Task:
From the line with "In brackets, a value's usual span" through the final line, please write out the listing exactly, including both of those lines.

Exercise data:
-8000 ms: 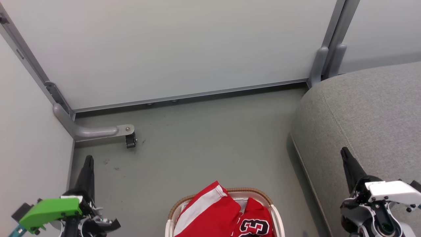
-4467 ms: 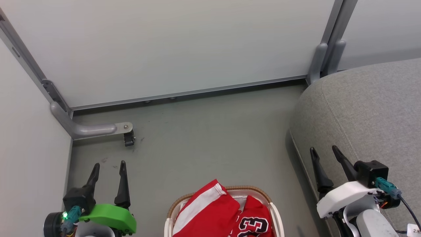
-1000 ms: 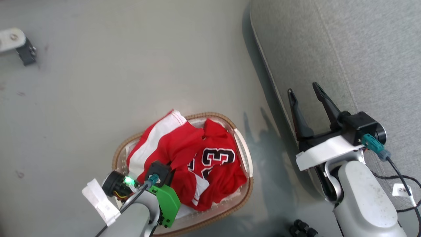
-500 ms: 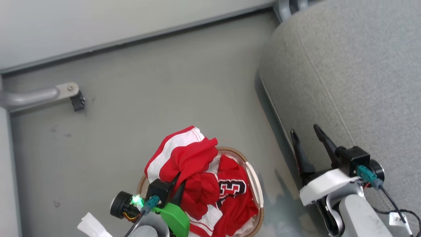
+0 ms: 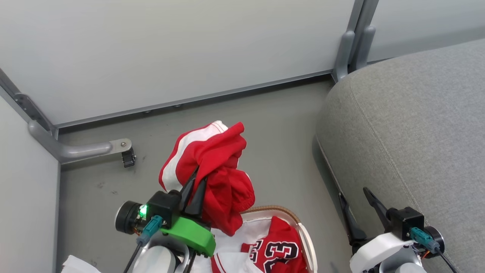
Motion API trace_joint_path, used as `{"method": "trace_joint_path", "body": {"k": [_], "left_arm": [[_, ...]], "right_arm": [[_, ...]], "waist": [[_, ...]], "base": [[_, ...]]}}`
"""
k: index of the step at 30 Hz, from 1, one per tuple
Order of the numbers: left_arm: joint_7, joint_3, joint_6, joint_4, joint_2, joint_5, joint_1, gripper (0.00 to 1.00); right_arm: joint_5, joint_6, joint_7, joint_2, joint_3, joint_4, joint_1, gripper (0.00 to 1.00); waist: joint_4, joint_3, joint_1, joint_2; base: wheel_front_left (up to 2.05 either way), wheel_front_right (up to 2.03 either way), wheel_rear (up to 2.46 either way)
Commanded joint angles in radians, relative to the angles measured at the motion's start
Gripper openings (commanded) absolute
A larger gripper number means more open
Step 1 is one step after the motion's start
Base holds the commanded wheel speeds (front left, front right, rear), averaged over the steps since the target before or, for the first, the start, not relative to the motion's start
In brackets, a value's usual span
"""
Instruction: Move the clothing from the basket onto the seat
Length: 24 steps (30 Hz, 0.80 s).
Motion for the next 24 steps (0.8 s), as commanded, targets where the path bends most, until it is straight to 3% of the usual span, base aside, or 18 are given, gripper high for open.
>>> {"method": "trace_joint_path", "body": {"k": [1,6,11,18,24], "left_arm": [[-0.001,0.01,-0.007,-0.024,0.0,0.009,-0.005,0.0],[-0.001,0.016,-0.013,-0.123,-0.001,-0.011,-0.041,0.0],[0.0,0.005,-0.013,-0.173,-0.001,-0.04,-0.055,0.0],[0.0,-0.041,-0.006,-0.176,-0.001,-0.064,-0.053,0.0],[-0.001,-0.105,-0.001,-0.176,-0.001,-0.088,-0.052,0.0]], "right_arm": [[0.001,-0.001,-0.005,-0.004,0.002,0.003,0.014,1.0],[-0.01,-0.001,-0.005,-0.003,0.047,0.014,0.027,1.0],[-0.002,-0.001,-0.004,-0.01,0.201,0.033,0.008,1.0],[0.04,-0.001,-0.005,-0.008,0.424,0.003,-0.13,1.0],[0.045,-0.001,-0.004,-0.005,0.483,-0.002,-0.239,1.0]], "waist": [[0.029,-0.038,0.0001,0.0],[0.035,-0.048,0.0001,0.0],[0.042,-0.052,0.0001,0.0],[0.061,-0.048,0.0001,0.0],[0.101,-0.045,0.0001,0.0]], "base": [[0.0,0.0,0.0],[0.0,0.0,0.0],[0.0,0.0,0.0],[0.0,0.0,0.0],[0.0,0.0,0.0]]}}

Answer to the problem:
In brackets, a value's usual span
"""
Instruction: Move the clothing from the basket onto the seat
Length: 24 steps (30 Hz, 0.80 s).
Motion for the next 24 steps (0.8 s), as commanded, targets where the path bends most, until it is straight to 3% of the usual span, base aside, or 18 are given, gripper high for open.
>>> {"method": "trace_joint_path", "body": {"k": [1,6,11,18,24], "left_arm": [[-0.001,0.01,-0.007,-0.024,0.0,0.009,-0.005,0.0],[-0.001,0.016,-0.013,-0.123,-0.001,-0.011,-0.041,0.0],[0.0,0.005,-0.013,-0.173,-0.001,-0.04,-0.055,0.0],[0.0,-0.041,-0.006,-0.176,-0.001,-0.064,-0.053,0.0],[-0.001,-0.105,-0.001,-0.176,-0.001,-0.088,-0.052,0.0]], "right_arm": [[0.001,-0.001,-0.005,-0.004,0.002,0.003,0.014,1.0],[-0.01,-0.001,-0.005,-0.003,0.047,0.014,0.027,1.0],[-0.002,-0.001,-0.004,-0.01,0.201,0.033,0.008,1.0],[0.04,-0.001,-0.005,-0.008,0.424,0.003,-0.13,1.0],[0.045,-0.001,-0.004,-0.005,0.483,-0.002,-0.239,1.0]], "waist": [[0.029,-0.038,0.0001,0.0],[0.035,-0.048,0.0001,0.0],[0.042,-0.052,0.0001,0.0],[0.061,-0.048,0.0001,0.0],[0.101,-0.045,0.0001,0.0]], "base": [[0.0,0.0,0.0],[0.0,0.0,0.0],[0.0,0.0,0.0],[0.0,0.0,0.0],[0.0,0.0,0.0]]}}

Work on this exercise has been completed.